According to this model, it is a yes

Advantages and Disadvantages of Naive Bayes

Advantages

  • Fast

    • Takes seconds to compute, even for very large vocabularies/corpuses
  • Easy to apply

    • One line of code in quanteda
  • Can easily be extended to include…

    • … multiple categories
    • … different text representations (bigrams, tri-grams etc)

Advantages and Disadvantages of Naive Bayes

Disadvantages

  • Independence assumption

    • Independence means NB is unable to account for interactions between words

      • e.g. When the word “eggs” appears with the word “sugar” that should indicate something different from when “eggs” appears without the word “sugar”
    • Independence also means that NB is often overconfident

      • Each additional word counts as a new piece of information
    • In some contexts, the independence assumption can decrease predictive accuracy

  • Linear classifier

    • Other methods (e.g. SVM) allow the classification probabilities to change non-linearly in the word counts
    • The first occurrence matters a lot, additional occurrences matter less and less
    • Word combinations matter differently than single words

Break

Validating Supervised Learning Classifiers

Validating Supervised Learning Classifiers

  • How can we assess the classification performance of our supervised learning classifier?

  • Our goal is to measure the degree to which the predictions we make correspond to the observed data

  • We have already seen some ways to do this

    • Accuracy – the proportion of all predictions that match the observed data
    • Sensitivity – the proportion of “true positive” predictions that match the observed data
    • Specificity – the proportion of “true negative” predictions that match the observed data
  • In order to get informative estimates of these quantities, we need to distinguish between the performance of the classifier on the training set and the test set

Training Error versus Test error

  • The test error is the average error that results from using a statistical learning method to predict the response on a new observation, one that was not used in training the method.

  • In contrast, the training error can be easily calculated by applying the statistical learning method to the observations used in its training.

  • Training error rate often is quite different from the test error rate, and in particular the former can dramatically underestimate the latter.

Bias-Variance Trade-Off

We can think of the test error associated with any given statistical estimator as coming from two fundamental quantities:

  1. Bias

    • the error that is introduced by approximating a complicated set of relationships with a simple model that doesn’t characterise the full complexity
  2. Variance

    • the amount that the predictions produced by the estimator would change if it had been estimated on different data. (too sensitive to the specific training data)

Ideally we would like to minimize both variance and bias, but these goals are often at odds with each other.

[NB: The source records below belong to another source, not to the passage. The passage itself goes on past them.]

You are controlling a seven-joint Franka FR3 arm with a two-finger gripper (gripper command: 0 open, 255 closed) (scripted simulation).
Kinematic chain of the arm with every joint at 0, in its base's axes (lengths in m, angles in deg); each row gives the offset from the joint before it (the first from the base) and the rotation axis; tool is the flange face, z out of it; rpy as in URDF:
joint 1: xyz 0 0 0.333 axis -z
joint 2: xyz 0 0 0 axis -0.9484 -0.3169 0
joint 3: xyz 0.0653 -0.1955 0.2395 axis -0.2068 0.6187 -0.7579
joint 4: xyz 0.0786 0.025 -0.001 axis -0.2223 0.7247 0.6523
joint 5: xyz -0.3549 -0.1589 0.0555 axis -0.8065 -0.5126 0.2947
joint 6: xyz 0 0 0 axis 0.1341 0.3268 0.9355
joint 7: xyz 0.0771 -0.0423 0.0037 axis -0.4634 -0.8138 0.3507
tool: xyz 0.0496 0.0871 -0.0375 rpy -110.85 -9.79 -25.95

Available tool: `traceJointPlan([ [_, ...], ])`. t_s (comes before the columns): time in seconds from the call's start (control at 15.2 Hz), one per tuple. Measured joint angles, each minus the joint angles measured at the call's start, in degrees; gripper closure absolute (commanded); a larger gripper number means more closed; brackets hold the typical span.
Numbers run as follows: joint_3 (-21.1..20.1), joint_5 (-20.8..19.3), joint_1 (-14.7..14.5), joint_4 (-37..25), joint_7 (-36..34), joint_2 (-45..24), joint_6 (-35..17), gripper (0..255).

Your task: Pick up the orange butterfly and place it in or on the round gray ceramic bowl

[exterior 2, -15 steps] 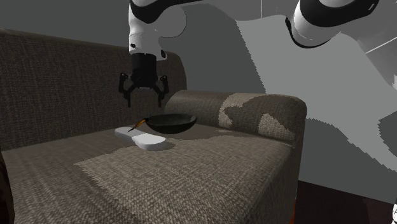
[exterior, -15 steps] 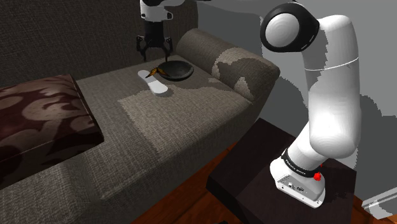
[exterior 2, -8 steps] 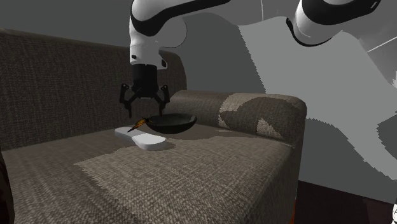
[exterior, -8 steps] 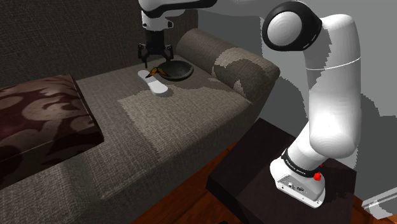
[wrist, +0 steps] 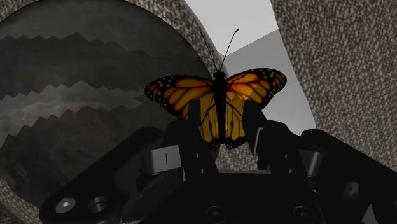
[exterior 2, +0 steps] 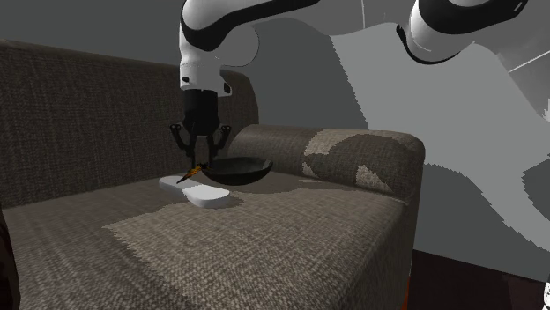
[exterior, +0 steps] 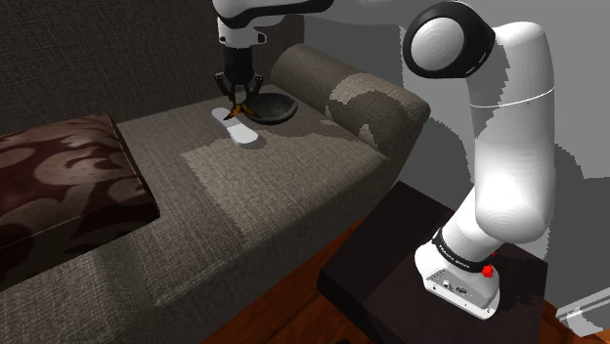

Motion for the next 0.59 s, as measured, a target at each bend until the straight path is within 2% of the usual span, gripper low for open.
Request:
traceJointPlan([
  [0.59,0.0,0.01,0.0,-0.28,-0.02,0.06,0.34,255],
])
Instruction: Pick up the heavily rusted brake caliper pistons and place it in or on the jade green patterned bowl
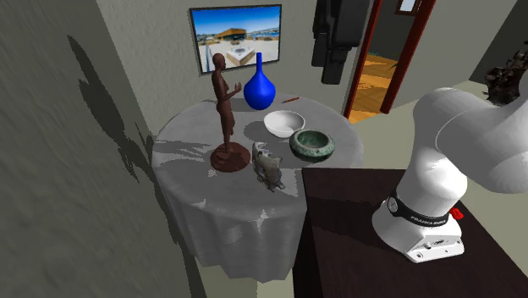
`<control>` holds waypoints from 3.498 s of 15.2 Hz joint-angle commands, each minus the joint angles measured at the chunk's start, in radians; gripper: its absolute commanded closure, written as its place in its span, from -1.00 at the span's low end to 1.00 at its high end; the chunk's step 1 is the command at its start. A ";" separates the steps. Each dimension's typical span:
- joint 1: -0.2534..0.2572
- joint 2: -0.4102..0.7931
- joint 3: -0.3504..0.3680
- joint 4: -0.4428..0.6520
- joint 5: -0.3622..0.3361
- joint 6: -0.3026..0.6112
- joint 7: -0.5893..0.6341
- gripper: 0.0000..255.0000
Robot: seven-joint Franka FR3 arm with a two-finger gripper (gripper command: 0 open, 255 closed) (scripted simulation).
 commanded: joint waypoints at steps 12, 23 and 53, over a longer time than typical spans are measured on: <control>-0.093 0.159 -0.123 -0.172 -0.043 0.293 -0.058 -1.00; -0.165 0.454 -0.258 -0.219 -0.035 0.593 -0.138 -1.00; -0.201 0.908 -0.351 -0.166 0.184 0.920 -0.338 1.00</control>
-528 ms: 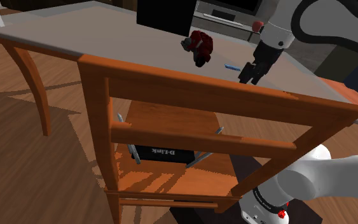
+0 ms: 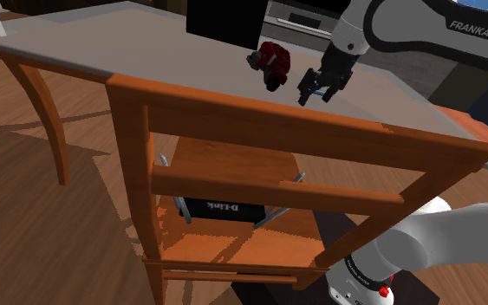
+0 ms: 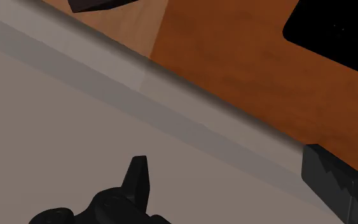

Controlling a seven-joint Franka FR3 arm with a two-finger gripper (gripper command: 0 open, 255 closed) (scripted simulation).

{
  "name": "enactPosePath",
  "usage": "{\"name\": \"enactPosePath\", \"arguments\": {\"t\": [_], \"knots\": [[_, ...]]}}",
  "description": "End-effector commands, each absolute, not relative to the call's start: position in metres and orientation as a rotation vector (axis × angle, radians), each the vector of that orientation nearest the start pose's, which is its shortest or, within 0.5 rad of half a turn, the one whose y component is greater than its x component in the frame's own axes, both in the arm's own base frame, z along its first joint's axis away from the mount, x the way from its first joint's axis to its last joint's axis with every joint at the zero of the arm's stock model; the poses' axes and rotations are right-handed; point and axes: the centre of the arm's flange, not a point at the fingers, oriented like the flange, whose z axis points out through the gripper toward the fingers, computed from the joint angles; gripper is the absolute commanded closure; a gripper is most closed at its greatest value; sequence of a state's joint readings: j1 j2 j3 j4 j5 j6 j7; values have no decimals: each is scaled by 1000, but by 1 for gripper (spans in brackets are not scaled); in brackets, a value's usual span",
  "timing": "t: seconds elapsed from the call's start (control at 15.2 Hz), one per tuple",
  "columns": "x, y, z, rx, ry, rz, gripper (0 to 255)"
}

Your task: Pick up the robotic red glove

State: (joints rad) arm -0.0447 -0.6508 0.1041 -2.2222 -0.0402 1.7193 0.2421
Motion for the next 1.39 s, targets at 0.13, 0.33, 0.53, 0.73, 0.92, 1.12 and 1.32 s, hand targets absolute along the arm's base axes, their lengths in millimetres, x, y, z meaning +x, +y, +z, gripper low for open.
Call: {"name": "enactPosePath", "arguments": {"t": [0.13, 0.33, 0.53, 0.73, 0.92, 1.12, 1.32], "knots": [[404, 35, 630, -3174, 492, -377, 0], [435, 38, 638, -3148, 622, -465, 0], [466, 40, 648, -3113, 751, -553, 0], [486, 39, 650, -3087, 835, -609, 0], [486, 39, 634, -3087, 835, -609, 0], [486, 39, 618, -3087, 835, -609, 0], [486, 39, 615, -3087, 835, -609, 0]]}}
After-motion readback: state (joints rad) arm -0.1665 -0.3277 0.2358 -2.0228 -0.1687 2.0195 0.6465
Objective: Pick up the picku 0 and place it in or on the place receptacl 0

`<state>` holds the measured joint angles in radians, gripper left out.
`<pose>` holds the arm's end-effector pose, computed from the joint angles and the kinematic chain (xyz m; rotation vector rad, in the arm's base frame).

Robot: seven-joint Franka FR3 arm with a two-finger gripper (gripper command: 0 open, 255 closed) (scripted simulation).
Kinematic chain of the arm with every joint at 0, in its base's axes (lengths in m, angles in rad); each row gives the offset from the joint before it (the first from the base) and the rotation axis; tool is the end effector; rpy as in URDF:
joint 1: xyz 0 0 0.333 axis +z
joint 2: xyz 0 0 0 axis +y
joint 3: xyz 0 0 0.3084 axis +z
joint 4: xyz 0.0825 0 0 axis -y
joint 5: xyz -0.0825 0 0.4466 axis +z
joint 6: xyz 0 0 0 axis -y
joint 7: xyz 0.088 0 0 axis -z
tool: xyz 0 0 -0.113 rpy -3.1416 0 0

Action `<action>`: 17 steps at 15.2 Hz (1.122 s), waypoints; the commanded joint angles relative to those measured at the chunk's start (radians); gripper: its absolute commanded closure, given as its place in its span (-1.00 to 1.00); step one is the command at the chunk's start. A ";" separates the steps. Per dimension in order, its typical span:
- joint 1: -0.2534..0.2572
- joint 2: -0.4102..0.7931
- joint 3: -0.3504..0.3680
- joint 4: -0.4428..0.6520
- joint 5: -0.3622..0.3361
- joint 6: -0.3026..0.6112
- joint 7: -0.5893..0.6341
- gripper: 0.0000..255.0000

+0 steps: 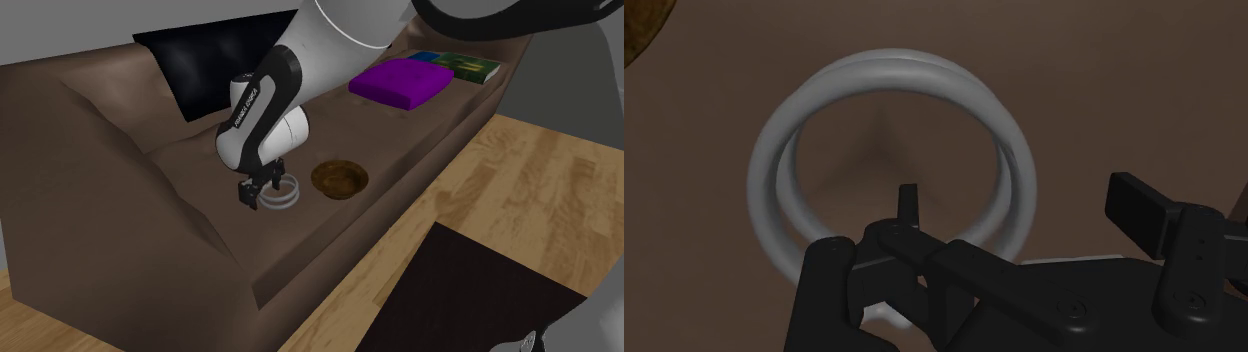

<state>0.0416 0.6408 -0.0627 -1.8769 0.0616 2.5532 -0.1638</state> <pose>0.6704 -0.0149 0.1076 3.1312 0.1648 0.0581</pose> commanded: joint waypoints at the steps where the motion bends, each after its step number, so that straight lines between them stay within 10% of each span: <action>1: 0.000 0.001 0.000 0.000 0.000 0.001 0.000 -1.00; 4: 0.000 0.001 0.000 0.000 0.000 0.001 0.000 -1.00; 5: 0.000 0.001 0.000 0.000 0.000 0.001 0.000 1.00; 17: 0.002 -0.032 -0.002 -0.007 -0.002 -0.025 0.001 1.00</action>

High Bias, Low Variance Example:If “America” appears → domestic policy; otherwise → foreign policy

  • High bias: This model is too simple to capture the true complexity
    • Many domestic policy speeches don’t mention “America” (healthcare, education reforms)
    • The model is systematically wrong because it oversimplifies the problem
  • Low variance: The model is very stable across different training datasets
    • Train on any collection of speeches → you’ll always get the same “America” rule
    • Predictions are consistent, even if consistently wrong

Training- versus Test-Set Performance

  • A very complex model can essentially memorize every single training example, achieving near-perfect accuracy on the training set.
  • Training-specific patterns don’t exist in the test data, so they don’t help prediction and actually hurt it
  • When the model is moderately complex (middle of the graph), it learns the real underlying patterns that are common to both training and test data
  • Implication: We need tools which tell us when we have reached the optimal balance between bias and variance.

Test-set approach

Naive Bayes Application

Before we train a model, we need to separate our data into a training set and a test set:

## Training and test set

#each recipe independently has an 80% probability of getting TRUE (training) and 20% probability of getting FALSE (test)
train <- sample(c(TRUE, FALSE), nrow(recipes), replace = TRUE, prob = c(.8, .2))
test <- !train
table(train)
train
FALSE  TRUE 
 1877  7507 
table(test)
test
FALSE  TRUE 
 7507  1877 

How many curry recipes are there in the training and test sets?

## Training and test set

prop.table(table(recipes$curry[train]))

     Curry  Not Curry 
0.03157053 0.96842947 
prop.table(table(recipes$curry[test]))

     Curry  Not Curry 
0.02823655 0.97176345 

Naive Bayes Application

We then subset the recipe_dfm object into a training dfm and a test dfm:

## Naive Bayes

recipe_dfm_train <- dfm_subset(recipe_dfm, train)
recipe_dfm_test <- dfm_subset(recipe_dfm, test)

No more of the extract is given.